A Full Walkthrough of One Requirement
TODO: A real, completed feature is needed here as a case study. It should show: a filled-in spec (with actual user stories and Gherkin scenarios), the corresponding task list (with actual task items), the corresponding checklist (with actual check items), and a record of problems discovered and corrected during iteration. To be added once material is obtained from an actual project.
The Human's Actual Time Investment
Throughout the entire workflow, the developer's actual time is concentrated at a single point: reviewing the user story and Gherkin scenarios after the spec is generated. Confirming that the Agent's understanding of "who this feature helps and what problem it solves" matches the developer's own intent. If it matches, the developer hands off and lets the Agent continue with task splitting, checklist generation, and code implementation.
This validates the human role described earlier: intent alignment can only be done by a human, while consistency checking can be delegated to the Agent. The developer's attention is focused on the highest-ROI checkpoint (upper-level direction), and the Agent's cross-validation covers lower-level consistency.
The full implementation source code is publicly available on GitHub (AILock-Step Feature Workflow). What is shown here is just one implementation approach. Readers do not need to use the same tool or the same directory structure. The key is to understand the principles behind it: layered information management, clear expression at each layer through three dimensions, cross-validation to detect inter-layer drift, and iteration until convergence. Which tools you use to implement these principles depends on your project and team.
Chapter Summary
The essence of specification is intent alignment. Vibe Coding fails because intent lives inside conversation, and conversation is a medium that expands, contradicts itself, and discards content.

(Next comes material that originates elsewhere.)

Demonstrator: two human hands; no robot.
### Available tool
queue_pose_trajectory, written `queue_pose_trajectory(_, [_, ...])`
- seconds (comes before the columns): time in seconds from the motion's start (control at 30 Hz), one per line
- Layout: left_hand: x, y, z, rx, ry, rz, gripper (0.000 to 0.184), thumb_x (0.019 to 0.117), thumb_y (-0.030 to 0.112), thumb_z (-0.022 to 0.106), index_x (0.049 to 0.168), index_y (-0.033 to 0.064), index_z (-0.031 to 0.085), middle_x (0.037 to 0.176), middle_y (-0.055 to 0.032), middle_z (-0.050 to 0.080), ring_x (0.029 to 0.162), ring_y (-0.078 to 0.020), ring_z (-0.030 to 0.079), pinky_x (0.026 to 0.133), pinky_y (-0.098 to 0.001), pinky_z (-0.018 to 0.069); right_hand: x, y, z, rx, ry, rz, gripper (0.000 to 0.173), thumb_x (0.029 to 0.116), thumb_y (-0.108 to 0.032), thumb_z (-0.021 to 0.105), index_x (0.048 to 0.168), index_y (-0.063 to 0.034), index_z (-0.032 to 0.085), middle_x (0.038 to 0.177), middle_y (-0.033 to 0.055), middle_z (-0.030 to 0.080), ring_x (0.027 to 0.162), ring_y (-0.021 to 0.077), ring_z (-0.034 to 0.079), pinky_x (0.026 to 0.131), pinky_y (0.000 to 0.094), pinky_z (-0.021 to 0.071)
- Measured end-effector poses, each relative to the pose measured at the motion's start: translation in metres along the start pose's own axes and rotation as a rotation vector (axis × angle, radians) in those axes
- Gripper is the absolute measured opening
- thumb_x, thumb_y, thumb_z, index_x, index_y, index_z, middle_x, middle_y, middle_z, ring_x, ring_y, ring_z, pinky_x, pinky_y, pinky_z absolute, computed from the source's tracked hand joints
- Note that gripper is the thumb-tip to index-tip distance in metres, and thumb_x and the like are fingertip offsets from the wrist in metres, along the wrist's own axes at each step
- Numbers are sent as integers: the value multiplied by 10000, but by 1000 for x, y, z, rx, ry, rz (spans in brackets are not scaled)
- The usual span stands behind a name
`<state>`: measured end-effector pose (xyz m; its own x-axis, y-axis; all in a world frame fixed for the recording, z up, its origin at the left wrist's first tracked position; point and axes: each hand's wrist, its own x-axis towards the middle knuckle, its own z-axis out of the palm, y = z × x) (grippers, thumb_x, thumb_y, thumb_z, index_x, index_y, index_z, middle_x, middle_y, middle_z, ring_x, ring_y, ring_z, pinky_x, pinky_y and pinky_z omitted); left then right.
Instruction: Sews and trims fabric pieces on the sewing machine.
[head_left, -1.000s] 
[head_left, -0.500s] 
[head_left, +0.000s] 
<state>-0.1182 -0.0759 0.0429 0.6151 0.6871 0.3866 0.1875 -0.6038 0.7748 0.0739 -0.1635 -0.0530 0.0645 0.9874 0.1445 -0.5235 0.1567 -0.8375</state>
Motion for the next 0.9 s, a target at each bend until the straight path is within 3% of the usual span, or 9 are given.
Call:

The Agent's limited context and uneven attention transform intent alignment from a communication problem into an engineering problem.
The solution to this engineering problem rests on two foundations. Information has natural layers with different rates of change and scopes of applicability. You need to split them into different documents in a structured way: high-level information loaded persistently, task-level information loaded on demand. At each layer, you express the content clearly along three dimensions (intent, acceptance, constraints), where the core role of the acceptance dimension is to detect whether alignment with the layer above has been lost.
A spec is iterated into existence. You write intent, the Agent expands, cross-validation exposes problems, you correct or split, validate again, and repeat until convergence. In this loop, only a human can judge whether intent is aligned, because intent exists only in the human's head. How heavy the loop should run depends on how costly it would be to get things wrong.
Specification solves the "what to build" problem. But getting the spec right does not guarantee getting the code right. How to verify whether the code the Agent produces is actually correct is the subject of the next chapter.